| Exercise objective |
What the task requires is an exact printout of the listing below, pictures excluded.

--- Stored data Enclosed Below ---

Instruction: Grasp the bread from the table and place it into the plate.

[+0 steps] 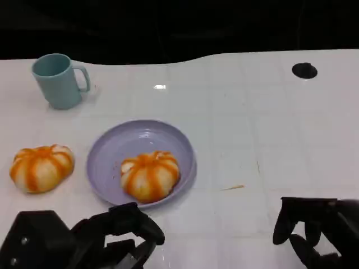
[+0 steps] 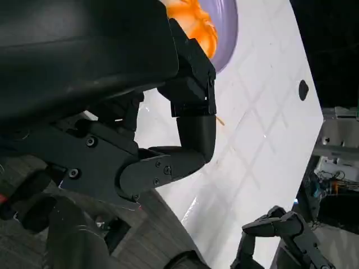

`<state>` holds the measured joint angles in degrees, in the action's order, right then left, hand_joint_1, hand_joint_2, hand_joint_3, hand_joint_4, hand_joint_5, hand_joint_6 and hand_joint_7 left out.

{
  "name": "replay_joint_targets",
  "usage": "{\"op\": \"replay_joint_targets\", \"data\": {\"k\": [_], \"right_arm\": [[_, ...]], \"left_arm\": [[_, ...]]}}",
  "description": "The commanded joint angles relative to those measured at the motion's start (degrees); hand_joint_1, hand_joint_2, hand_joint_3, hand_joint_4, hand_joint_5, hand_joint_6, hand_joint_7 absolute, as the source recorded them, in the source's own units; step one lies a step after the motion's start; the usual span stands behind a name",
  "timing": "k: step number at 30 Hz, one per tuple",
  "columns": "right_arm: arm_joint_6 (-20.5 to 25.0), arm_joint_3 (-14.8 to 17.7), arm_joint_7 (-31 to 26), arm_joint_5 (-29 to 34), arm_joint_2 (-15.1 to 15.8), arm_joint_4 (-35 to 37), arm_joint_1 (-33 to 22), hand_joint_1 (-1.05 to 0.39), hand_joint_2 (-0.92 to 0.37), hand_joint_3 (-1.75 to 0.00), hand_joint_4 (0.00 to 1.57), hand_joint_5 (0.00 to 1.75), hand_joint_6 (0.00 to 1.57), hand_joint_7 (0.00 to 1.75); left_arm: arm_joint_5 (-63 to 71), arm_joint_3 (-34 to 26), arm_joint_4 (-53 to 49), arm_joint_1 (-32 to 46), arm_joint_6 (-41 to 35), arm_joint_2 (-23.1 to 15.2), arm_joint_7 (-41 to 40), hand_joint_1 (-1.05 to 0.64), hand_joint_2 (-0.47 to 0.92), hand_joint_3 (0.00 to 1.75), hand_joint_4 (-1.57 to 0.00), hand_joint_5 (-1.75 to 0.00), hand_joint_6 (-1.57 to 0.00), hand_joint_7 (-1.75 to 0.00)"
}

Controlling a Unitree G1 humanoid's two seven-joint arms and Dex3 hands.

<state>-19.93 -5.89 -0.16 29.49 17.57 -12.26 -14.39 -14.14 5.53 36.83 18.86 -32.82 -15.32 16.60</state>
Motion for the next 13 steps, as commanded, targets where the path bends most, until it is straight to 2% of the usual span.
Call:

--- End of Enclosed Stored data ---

| Exercise solution |
Instruction: Grasp the bread from the table and place it into the plate.

[+0 steps] 
[+0 steps] 

`<state>` holds the measured joint angles in degrees, in the action's order, right then left, hand_joint_1, hand_joint_2, hand_joint_3, hand_joint_4, hand_joint_5, hand_joint_6 and hand_joint_7 left out.

{
  "name": "replay_joint_targets",
  "usage": "{\"op\": \"replay_joint_targets\", \"data\": {\"k\": [_], \"right_arm\": [[_, ...]], \"left_arm\": [[_, ...]]}}",
  "description": "The commanded joint angles relative to those measured at the motion's start (degrees); hand_joint_1, hand_joint_2, hand_joint_3, hand_joint_4, hand_joint_5, hand_joint_6, hand_joint_7 absolute, as the source recorded them, in the source's own units; step one lies a step after the motion's start; the usual span stands behind a name",
  "timing": "k: step number at 30 Hz, one per tuple",
  "columns": "right_arm: arm_joint_6 (-20.5 to 25.0), arm_joint_3 (-14.8 to 17.7), arm_joint_7 (-31 to 26), arm_joint_5 (-29 to 34), arm_joint_2 (-15.1 to 15.8), arm_joint_4 (-35 to 37), arm_joint_1 (-33 to 22), hand_joint_1 (-1.05 to 0.39), hand_joint_2 (-0.92 to 0.37), hand_joint_3 (-1.75 to 0.00), hand_joint_4 (0.00 to 1.57), hand_joint_5 (0.00 to 1.75), hand_joint_6 (0.00 to 1.57), hand_joint_7 (0.00 to 1.75); left_arm: arm_joint_5 (-63 to 71), arm_joint_3 (-34 to 26), arm_joint_4 (-53 to 49), arm_joint_1 (-32 to 46), arm_joint_6 (-41 to 35), arm_joint_2 (-23.1 to 15.2), arm_joint_7 (-41 to 40), hand_joint_1 (-1.05 to 0.64), hand_joint_2 (-0.47 to 0.92), hand_joint_3 (0.00 to 1.75), hand_joint_4 (-1.57 to 0.00), hand_joint_5 (-1.75 to 0.00), hand_joint_6 (-1.57 to 0.00), hand_joint_7 (-1.75 to 0.00)"
}

Controlling a Unitree G1 humanoid's two seven-joint arms and Dex3 hands.

<state>-19.93 -5.89 -0.16 29.49 17.57 -12.26 -14.39 -14.14 5.53 36.83 18.86 -32.82 -15.32 16.60</state>
Motion for the next 13 steps, as commanded, targets where the path bends most, until it is straight to 2% of the usual span.
Call:

Work on this exercise is now finished.